[WHAT YOU ARE ASKED TO DO]
Go through the entries below and copy every line that holds the word "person".

───── EXERCISE INPUTS

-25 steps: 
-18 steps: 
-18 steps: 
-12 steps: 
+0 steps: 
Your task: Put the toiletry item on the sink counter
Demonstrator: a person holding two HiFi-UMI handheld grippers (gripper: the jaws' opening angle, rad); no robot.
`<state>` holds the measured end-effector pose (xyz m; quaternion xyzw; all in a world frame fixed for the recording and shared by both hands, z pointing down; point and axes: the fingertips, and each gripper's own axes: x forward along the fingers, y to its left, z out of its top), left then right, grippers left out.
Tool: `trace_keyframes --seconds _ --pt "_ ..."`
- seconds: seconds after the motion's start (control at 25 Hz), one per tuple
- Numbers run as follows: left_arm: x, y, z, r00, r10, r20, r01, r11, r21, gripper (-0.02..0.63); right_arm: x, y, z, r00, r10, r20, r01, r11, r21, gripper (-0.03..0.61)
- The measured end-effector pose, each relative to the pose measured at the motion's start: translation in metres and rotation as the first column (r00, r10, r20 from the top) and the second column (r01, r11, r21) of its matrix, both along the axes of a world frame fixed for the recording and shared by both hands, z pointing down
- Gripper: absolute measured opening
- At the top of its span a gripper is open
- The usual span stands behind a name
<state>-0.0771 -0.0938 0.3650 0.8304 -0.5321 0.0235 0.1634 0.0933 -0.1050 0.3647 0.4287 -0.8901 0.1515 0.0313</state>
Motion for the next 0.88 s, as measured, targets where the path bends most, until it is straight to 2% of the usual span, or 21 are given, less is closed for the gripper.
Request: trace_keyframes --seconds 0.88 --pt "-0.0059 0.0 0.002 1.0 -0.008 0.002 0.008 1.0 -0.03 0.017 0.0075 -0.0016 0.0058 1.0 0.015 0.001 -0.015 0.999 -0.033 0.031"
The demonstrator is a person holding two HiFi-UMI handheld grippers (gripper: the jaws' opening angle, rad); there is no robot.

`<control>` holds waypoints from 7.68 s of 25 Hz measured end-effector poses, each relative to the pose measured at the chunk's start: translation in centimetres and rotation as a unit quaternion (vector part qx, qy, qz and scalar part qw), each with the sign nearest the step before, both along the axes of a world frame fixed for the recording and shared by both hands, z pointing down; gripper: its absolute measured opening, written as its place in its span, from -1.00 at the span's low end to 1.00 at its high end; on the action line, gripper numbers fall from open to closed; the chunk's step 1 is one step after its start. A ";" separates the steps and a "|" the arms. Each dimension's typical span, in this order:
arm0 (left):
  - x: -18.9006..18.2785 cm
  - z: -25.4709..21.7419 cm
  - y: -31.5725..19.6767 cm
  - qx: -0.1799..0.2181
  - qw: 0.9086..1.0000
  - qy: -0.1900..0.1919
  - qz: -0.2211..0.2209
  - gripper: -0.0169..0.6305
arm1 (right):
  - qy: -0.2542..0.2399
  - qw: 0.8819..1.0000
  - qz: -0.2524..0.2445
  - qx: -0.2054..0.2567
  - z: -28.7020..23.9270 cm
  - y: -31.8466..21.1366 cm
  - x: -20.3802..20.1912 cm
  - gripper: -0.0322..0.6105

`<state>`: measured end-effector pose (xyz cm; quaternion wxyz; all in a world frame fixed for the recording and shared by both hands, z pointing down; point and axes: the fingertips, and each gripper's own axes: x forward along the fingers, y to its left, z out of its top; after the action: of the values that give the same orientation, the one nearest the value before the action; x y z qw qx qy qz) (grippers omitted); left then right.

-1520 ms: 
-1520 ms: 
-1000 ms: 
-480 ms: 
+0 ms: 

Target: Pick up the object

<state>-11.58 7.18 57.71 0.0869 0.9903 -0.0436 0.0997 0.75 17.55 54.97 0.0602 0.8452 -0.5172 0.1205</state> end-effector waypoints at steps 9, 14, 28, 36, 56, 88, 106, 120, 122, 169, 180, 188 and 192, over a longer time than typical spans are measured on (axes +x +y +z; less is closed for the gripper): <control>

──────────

[SOLUTION BELOW]
Demonstrator: a person holding two HiFi-UMI handheld grippers (gripper: the jaws' opening angle, rad); no robot.
The demonstrator is a person holding two HiFi-UMI handheld grippers (gripper: the jaws' opening angle, rad); there is no robot.

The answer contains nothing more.